___ Extracted entries ___

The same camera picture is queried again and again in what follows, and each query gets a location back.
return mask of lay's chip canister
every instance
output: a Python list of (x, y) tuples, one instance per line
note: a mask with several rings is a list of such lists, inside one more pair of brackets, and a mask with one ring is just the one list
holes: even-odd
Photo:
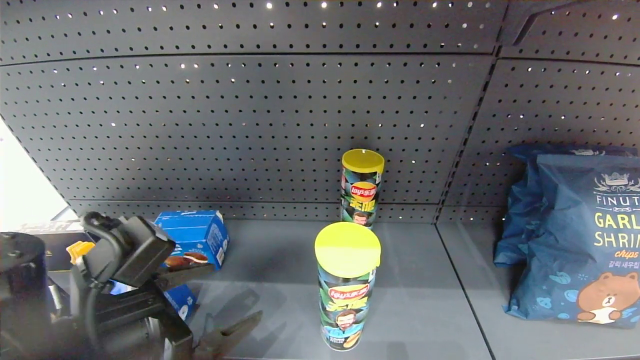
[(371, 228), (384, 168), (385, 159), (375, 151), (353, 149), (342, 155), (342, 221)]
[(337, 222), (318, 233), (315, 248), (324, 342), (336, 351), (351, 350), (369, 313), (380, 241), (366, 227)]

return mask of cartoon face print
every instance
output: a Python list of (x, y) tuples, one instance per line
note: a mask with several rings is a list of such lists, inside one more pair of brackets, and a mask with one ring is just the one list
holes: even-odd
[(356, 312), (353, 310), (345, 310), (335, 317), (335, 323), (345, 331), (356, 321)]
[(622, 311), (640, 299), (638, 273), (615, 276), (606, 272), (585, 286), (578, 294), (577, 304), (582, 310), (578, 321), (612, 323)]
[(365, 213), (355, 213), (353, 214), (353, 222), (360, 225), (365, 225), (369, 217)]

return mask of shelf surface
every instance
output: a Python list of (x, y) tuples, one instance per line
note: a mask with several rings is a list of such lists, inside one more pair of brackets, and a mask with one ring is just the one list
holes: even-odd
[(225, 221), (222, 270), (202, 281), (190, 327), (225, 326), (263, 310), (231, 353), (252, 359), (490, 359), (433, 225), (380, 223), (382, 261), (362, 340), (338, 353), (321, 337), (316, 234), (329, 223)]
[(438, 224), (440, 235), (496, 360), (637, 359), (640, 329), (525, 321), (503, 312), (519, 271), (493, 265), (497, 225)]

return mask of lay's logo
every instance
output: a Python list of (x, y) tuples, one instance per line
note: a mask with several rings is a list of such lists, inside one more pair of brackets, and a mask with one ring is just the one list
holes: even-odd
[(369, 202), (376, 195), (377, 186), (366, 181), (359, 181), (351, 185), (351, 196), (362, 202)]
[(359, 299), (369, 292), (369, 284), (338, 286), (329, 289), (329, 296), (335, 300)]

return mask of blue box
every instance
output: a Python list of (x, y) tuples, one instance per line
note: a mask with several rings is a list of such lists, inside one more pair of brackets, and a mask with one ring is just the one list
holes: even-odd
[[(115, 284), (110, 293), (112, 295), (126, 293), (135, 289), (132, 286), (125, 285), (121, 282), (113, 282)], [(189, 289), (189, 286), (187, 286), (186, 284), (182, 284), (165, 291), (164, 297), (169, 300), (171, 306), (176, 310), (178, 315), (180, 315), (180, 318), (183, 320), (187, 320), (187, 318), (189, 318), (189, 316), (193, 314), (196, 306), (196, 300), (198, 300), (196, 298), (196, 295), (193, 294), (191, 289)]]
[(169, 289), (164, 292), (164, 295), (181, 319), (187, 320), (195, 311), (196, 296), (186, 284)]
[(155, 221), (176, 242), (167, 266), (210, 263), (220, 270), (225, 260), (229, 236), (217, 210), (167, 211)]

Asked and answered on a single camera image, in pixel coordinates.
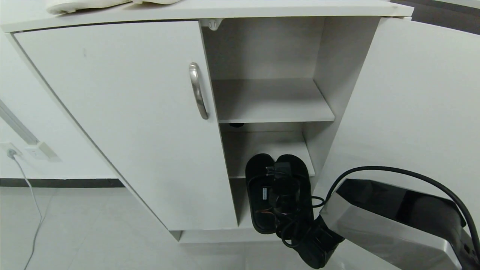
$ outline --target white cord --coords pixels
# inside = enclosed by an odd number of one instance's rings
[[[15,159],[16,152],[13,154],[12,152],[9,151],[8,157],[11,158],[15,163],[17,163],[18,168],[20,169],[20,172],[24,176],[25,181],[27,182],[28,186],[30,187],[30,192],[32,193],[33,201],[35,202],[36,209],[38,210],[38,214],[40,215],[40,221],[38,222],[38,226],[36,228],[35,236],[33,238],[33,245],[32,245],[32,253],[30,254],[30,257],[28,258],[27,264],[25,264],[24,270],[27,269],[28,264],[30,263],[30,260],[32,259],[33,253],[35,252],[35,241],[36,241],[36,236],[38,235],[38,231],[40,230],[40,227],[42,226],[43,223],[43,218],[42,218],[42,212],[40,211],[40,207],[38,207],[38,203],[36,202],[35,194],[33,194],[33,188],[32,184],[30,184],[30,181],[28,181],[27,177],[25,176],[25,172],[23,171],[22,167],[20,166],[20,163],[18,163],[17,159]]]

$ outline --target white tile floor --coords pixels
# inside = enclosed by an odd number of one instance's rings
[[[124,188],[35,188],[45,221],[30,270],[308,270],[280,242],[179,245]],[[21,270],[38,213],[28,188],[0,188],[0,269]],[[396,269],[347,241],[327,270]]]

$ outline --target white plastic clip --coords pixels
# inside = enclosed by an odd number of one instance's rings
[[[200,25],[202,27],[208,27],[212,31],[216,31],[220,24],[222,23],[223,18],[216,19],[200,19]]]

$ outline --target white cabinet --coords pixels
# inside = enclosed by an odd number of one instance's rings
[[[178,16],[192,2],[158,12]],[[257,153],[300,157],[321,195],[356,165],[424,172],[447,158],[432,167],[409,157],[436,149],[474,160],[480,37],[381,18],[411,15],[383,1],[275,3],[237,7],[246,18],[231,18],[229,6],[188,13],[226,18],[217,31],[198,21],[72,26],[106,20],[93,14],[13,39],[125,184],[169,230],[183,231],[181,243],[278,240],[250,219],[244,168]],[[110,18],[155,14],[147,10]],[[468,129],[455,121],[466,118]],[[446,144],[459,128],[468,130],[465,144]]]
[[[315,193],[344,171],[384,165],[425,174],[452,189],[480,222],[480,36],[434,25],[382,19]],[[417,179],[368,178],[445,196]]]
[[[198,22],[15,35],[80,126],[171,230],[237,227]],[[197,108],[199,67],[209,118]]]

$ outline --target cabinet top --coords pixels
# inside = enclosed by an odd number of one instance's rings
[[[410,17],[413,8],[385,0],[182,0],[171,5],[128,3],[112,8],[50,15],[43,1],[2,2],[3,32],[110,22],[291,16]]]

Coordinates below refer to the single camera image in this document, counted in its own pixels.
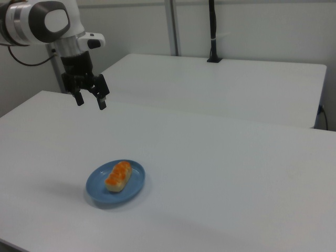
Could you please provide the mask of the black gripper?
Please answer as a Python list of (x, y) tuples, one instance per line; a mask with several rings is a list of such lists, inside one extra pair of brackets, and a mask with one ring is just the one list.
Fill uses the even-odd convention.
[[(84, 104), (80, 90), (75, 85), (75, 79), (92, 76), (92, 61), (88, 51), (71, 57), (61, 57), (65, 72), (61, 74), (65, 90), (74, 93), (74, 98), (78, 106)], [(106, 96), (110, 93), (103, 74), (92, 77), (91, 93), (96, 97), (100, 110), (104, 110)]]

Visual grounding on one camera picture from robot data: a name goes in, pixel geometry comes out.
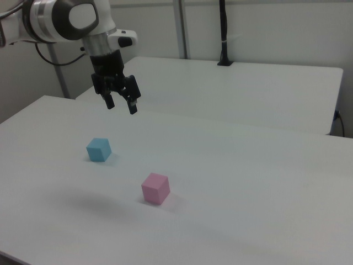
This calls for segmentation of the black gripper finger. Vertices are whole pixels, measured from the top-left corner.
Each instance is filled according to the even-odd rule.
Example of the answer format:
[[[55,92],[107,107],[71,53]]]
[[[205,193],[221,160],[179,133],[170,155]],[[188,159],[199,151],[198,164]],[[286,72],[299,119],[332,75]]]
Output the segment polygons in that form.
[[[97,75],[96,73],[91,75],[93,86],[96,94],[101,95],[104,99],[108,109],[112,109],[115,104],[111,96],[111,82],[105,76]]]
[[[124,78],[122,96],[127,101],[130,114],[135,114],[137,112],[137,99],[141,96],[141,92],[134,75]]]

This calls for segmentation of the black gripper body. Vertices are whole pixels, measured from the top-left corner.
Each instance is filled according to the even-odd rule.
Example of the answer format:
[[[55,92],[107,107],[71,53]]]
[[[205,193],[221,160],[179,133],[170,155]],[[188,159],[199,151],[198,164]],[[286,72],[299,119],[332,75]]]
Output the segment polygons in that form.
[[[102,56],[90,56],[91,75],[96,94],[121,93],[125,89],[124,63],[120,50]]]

___

▸ **Exercise objective**
Repeat the records above exactly, without any pictures.

▸ **Answer space**
The same camera picture is queried again and again in what follows, and each query gets a location back.
return mask of lay's chip canister
every instance
output: a Python list of (x, y) tuples, one instance per line
note: a mask with several rings is a list of such lists, inside one more pair of brackets, and a mask with one ring is just the one list
holes: even-odd
Photo:
[(371, 228), (384, 168), (385, 159), (375, 151), (353, 149), (342, 155), (342, 221)]
[(337, 222), (318, 233), (315, 248), (324, 342), (336, 351), (351, 350), (369, 313), (380, 241), (366, 227)]

return mask of cartoon face print
every instance
output: a Python list of (x, y) tuples, one instance per line
note: a mask with several rings is a list of such lists, inside one more pair of brackets, and a mask with one ring is just the one list
holes: even-odd
[(356, 312), (353, 310), (345, 310), (335, 317), (335, 323), (345, 331), (356, 321)]
[(622, 311), (640, 299), (638, 273), (615, 276), (606, 272), (585, 286), (578, 294), (577, 304), (582, 310), (578, 321), (612, 323)]
[(365, 213), (355, 213), (353, 214), (353, 222), (360, 225), (365, 225), (369, 217)]

return mask of shelf surface
every instance
output: a Python list of (x, y) tuples, one instance per line
note: a mask with several rings is a list of such lists, inside one more pair of brackets, and a mask with one ring is just the one list
holes: even-odd
[(225, 221), (222, 270), (202, 281), (190, 327), (225, 326), (263, 310), (231, 353), (252, 359), (490, 359), (433, 225), (380, 223), (382, 261), (362, 340), (338, 353), (321, 337), (316, 234), (329, 223)]
[(438, 224), (440, 235), (496, 360), (637, 359), (640, 329), (525, 321), (503, 312), (519, 271), (493, 265), (497, 225)]

return mask of lay's logo
every instance
output: a Python list of (x, y) tuples, one instance per line
note: a mask with several rings is a list of such lists, inside one more pair of brackets, and a mask with one ring is just the one list
holes: even-odd
[(369, 202), (376, 195), (377, 186), (366, 181), (359, 181), (351, 185), (351, 196), (362, 202)]
[(359, 299), (369, 292), (369, 284), (338, 286), (329, 289), (329, 296), (335, 300)]

return mask of blue box
every instance
output: a Python list of (x, y) tuples, one instance per line
note: a mask with several rings is a list of such lists, inside one more pair of brackets, and a mask with one ring is just the one list
holes: even-odd
[[(115, 284), (110, 293), (112, 295), (126, 293), (135, 289), (132, 286), (125, 285), (121, 282), (113, 282)], [(189, 289), (189, 286), (187, 286), (186, 284), (182, 284), (165, 291), (164, 297), (169, 300), (171, 306), (176, 310), (178, 315), (180, 315), (180, 318), (183, 320), (187, 320), (187, 318), (189, 318), (189, 316), (193, 314), (196, 306), (196, 300), (198, 300), (196, 298), (196, 295), (193, 294), (191, 289)]]
[(169, 289), (164, 292), (164, 295), (181, 319), (187, 320), (195, 311), (196, 296), (186, 284)]
[(155, 221), (176, 242), (167, 266), (210, 263), (220, 270), (225, 260), (229, 236), (217, 210), (167, 211)]

Asked and answered on a single camera image, in pixel coordinates.
$ outline --target white cord --coords pixels
# inside = enclosed by an odd number of one instance's rings
[[[15,159],[16,152],[13,154],[12,152],[9,151],[8,157],[11,158],[15,163],[17,163],[18,168],[20,169],[20,172],[24,176],[25,181],[27,182],[28,186],[30,187],[30,192],[32,193],[33,201],[35,202],[36,209],[38,210],[38,214],[40,215],[40,221],[38,222],[38,226],[36,228],[35,236],[33,238],[33,245],[32,245],[32,253],[30,254],[30,257],[28,258],[27,264],[25,264],[24,270],[27,269],[28,264],[30,263],[30,260],[32,259],[33,253],[35,252],[35,241],[36,241],[36,236],[38,235],[38,231],[40,230],[40,227],[42,226],[43,223],[43,218],[42,218],[42,212],[40,211],[40,207],[38,207],[38,203],[36,202],[35,194],[33,194],[33,188],[32,184],[30,184],[30,181],[28,181],[27,177],[25,176],[25,172],[23,171],[22,167],[20,166],[20,163],[18,163],[17,159]]]

$ outline --target white tile floor --coords pixels
# inside = enclosed by an odd number of one instance's rings
[[[124,188],[35,188],[45,221],[30,270],[308,270],[280,242],[179,245]],[[21,270],[38,213],[28,188],[0,188],[0,269]],[[396,269],[347,241],[327,270]]]

$ outline --target white plastic clip --coords pixels
# inside = enclosed by an odd number of one instance's rings
[[[200,25],[202,27],[208,27],[212,31],[216,31],[220,24],[222,23],[223,18],[216,19],[200,19]]]

$ outline --target white cabinet --coords pixels
# inside = enclosed by an odd number of one instance's rings
[[[178,16],[192,2],[158,12]],[[257,153],[300,157],[321,195],[356,165],[424,172],[447,158],[432,167],[409,157],[436,149],[474,160],[480,37],[381,18],[411,15],[383,1],[275,3],[237,7],[246,18],[231,18],[229,6],[188,13],[226,18],[217,31],[198,21],[72,26],[106,20],[93,14],[13,39],[125,184],[169,230],[183,231],[181,243],[278,240],[250,219],[244,168]],[[110,18],[155,14],[147,10]],[[468,129],[455,121],[466,118]],[[446,144],[459,128],[468,130],[465,144]]]
[[[315,193],[344,171],[384,165],[425,174],[452,189],[480,222],[480,36],[434,25],[382,19]],[[417,179],[368,178],[445,196]]]
[[[198,22],[15,35],[80,126],[171,230],[237,227]],[[197,108],[199,67],[209,118]]]

$ outline --target cabinet top --coords pixels
# inside = enclosed by an odd number of one instance's rings
[[[410,17],[413,8],[385,0],[182,0],[171,5],[128,3],[112,8],[50,15],[43,1],[2,2],[3,32],[110,22],[291,16]]]

Coordinates below refer to the single camera image in this document, counted in its own pixels.
Could you please provide the mask of the black gripper?
Please answer as a Python list of (x, y) tuples, one instance per line; a mask with several rings is a list of such lists, inside one extra pair of brackets, and a mask with one ring is just the one list.
Fill uses the even-odd convention.
[[(84, 104), (80, 90), (75, 85), (75, 79), (92, 76), (92, 61), (88, 51), (71, 57), (61, 57), (65, 72), (61, 74), (65, 90), (74, 93), (74, 98), (78, 106)], [(106, 96), (110, 93), (103, 74), (92, 77), (91, 93), (96, 97), (100, 110), (104, 110)]]

Visual grounding on one camera picture from robot data: a name goes in, pixel geometry comes out.
This calls for segmentation of the black gripper finger. Vertices are whole pixels, measured from the top-left corner.
Each instance is filled according to the even-odd rule.
Example of the answer format:
[[[55,92],[107,107],[71,53]]]
[[[205,193],[221,160],[179,133],[170,155]],[[188,159],[199,151],[198,164]],[[286,72],[299,119],[332,75]]]
Output the segment polygons in that form.
[[[97,75],[96,73],[91,75],[93,86],[96,94],[101,95],[104,99],[108,109],[112,109],[115,104],[111,96],[111,82],[105,76]]]
[[[124,78],[122,96],[127,101],[130,114],[135,114],[137,112],[137,99],[141,96],[141,92],[134,75]]]

This calls for segmentation of the black gripper body. Vertices are whole pixels, measured from the top-left corner.
Each instance is filled according to the even-odd rule.
Example of the answer format:
[[[55,92],[107,107],[71,53]]]
[[[205,193],[221,160],[179,133],[170,155]],[[188,159],[199,151],[198,164]],[[286,72],[299,119],[332,75]]]
Output the segment polygons in that form.
[[[102,56],[90,56],[91,75],[96,94],[121,93],[125,89],[124,63],[120,50]]]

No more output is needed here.